Cassidy wanted to scream.
She wanted to throw the phone against the wall, but she couldn’t because if she lost her job, she wouldn’t have money for rent, no money for milk for Emma, no money for medicine. She and her daughter would be out on the streets in this brutal winter.
And Derek, her violent ex-husband who was hunting her across the city, would find her more easily than ever.
Cassidy looked at Emma, drifting in and out of sleep from exhaustion. She had no one to watch her child. She made the only decision she could.
Cassidy dressed Emma in extra layers, wrapped her in three blankets, and placed her in the rickety stroller she had bought from a thrift shop for $5.
She stuffed a bottle, diapers, and fever medicine borrowed from a neighbor into her bag. Then she pushed the stroller out of the dark room and stepped into the white storm.
The address in the message led her to the Upper East Side.
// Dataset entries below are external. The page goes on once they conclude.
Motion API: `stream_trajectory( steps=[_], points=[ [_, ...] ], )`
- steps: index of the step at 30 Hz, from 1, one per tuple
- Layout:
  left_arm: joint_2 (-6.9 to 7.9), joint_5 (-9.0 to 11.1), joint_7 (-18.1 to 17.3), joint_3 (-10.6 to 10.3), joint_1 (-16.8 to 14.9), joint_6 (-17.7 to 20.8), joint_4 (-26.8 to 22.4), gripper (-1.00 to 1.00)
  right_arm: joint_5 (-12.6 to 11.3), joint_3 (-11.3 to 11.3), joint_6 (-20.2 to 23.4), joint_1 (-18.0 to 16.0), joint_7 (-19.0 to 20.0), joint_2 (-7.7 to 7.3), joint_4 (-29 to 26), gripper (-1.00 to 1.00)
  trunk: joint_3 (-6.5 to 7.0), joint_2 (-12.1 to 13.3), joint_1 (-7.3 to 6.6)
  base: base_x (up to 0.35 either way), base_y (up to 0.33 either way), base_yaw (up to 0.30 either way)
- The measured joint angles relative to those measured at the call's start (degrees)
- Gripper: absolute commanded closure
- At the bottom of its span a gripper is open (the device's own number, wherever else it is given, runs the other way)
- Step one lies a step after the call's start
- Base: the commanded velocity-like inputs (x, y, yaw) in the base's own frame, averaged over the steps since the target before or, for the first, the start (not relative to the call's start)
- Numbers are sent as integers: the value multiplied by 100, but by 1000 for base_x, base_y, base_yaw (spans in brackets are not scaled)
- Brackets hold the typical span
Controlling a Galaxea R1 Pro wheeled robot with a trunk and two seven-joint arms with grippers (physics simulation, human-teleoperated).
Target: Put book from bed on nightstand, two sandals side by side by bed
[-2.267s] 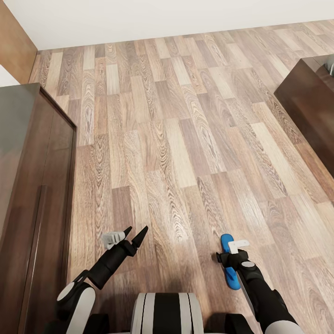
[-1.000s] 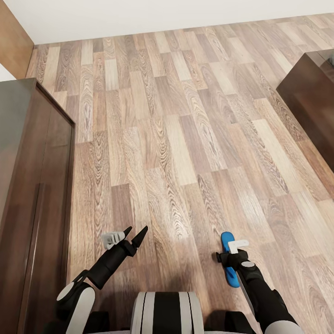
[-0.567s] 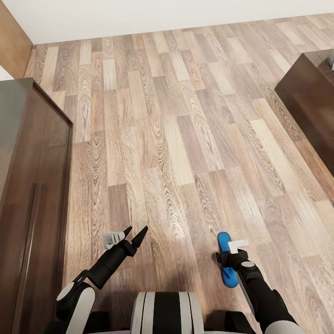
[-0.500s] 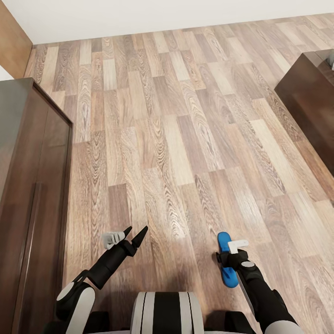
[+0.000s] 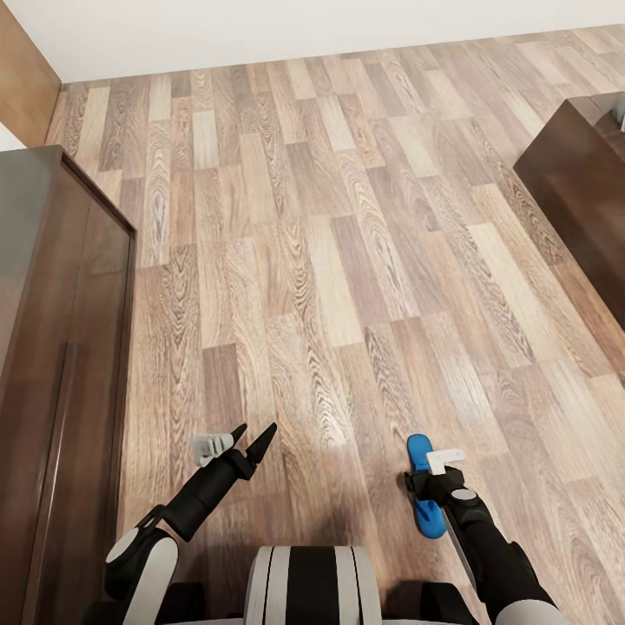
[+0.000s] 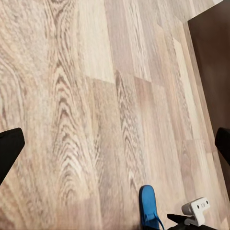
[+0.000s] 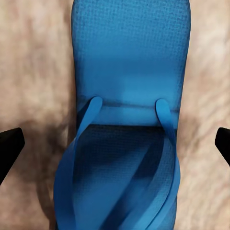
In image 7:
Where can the sandal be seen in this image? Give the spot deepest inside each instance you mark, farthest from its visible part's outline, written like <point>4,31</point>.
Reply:
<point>122,171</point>

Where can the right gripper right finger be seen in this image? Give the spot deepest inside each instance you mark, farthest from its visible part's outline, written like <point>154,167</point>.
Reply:
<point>222,142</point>

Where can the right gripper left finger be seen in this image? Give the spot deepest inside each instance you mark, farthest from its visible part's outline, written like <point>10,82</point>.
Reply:
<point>11,144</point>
Cassidy had never set foot there before. She felt like a stain on a perfect painting. When she stopped in front of the listed address, her heart nearly stopped.
Before her stood a massive mansion, dark as night, with towering iron gates carved with snarling lion heads.
Cassidy stood before the iron gate for a long moment, not daring to step inside. Emma fussed in the stroller, her weak cries swallowed by the wind and snow.